For numerical linear algebra codes involving multi-gigabyte matrices, the older 4K byte pages are very problematic. A 4-gigabyte array uses one million 4K byte pages, far more than the capacity of the TLB. This results in many performance-sapping TLB misses. With two megabyte huge pages, the 4 gigabyte array uses a much more manageable two thousand hugepages. For some other workloads, particularly databases and web servers, that rapidly allocate and deallocate storage, the transparent hugepages feature actually hurts performance. The decision to turn on or off transparent hugepages depends on the workload of a particular computer. Some Linux distributions enable the feature by default while others disable it.

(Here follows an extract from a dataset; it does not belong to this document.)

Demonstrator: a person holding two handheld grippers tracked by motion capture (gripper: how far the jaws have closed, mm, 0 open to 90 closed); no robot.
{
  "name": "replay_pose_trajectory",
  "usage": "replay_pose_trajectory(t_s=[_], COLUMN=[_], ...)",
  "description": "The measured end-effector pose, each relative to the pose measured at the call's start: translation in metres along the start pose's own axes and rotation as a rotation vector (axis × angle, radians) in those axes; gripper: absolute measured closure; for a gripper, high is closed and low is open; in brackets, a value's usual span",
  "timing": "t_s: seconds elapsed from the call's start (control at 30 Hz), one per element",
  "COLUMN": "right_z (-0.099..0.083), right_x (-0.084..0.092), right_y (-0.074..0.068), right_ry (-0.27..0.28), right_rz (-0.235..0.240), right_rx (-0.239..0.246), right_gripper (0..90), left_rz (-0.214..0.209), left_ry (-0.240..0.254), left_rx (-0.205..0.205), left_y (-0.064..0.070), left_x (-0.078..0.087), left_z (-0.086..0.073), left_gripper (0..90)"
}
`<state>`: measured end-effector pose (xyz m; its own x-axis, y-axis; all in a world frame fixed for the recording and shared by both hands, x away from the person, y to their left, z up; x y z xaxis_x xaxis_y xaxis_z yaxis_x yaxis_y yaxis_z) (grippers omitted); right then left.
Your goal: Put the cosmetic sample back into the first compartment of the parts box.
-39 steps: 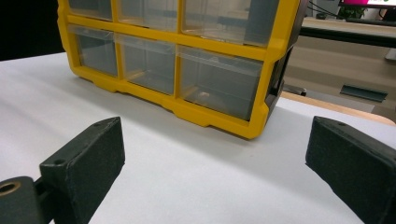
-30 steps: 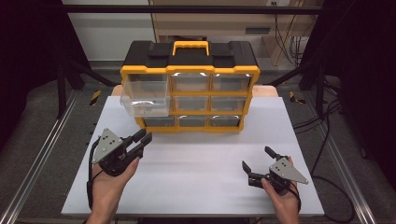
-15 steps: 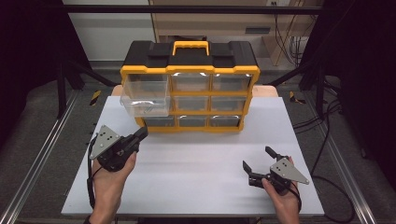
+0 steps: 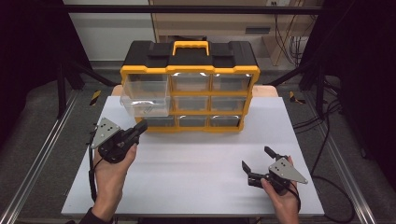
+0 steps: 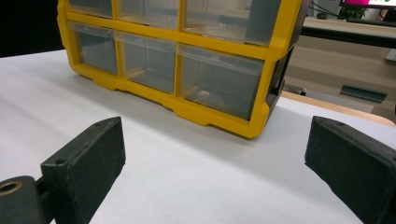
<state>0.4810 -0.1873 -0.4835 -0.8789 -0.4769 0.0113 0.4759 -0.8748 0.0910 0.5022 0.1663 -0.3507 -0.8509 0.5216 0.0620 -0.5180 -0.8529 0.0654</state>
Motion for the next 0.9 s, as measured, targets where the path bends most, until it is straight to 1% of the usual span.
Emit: replay_pose_trajectory(t_s=[0.2,0.4,0.53,0.67,0.9], right_z=[0.000,0.001,0.001,0.000,0.000], right_x=[0.000,0.000,0.000,0.000,0.000], right_y=[0.000,-0.001,-0.001,-0.002,-0.001], right_ry=[0.002,0.002,0.001,0.000,-0.001], right_rz=[-0.001,-0.001,0.001,0.004,0.002], right_rx=[0.006,0.008,0.013,0.013,0.014], right_gripper=[5.1,5.1,5.6,5.6,5.6], left_rz=[0.004,0.004,-0.005,0.004,0.009], left_ry=[0.007,0.001,-0.014,-0.009,-0.018], left_rx=[0.006,0.005,-0.008,-0.007,-0.014], left_y=[0.003,0.005,0.006,0.006,0.004], left_x=[-0.003,-0.006,-0.009,-0.010,-0.014], left_z=[0.000,0.004,0.004,0.005,0.005], left_gripper=[89.6,89.7,89.6,89.7,89.7])
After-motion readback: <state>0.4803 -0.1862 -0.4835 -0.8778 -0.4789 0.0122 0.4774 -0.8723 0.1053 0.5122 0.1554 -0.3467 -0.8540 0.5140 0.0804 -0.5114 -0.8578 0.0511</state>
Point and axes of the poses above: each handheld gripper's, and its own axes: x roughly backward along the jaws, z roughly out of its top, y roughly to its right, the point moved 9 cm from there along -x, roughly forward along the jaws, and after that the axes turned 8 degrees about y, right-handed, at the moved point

You can check to see whether transparent hugepages are enabled on your Linux machine with
The answer will either be "always", "madvise" (if a program has to ask for huge pages) or "never." If desired, the transparent hugepage feature can be turned on by an administrator by
sudo hugeadm --thb-always
Using transparent hugepages can improve the performance of codes that use BLAS and LAPACK on large arrays. For example, I typically see about a 10% performance improvement with hugepages on my laptop computer.
For general background on computer architecture including caching, the translation lookaside buffer, and other features that are important to performance, I highly recommend the book:
R. E. Bryant and D. R. O'Hallaron. Computer Systems: A Programmer's Perspective, 3/E, 2015. An earlier draft edition is available for free online.
For background on numerical linear algebra, algorithms that work by rows versus columns, and blocked algorithms, I highly recommend:
D. S. Watkins. Fundamentals of Matrix Computations, 3rd ed.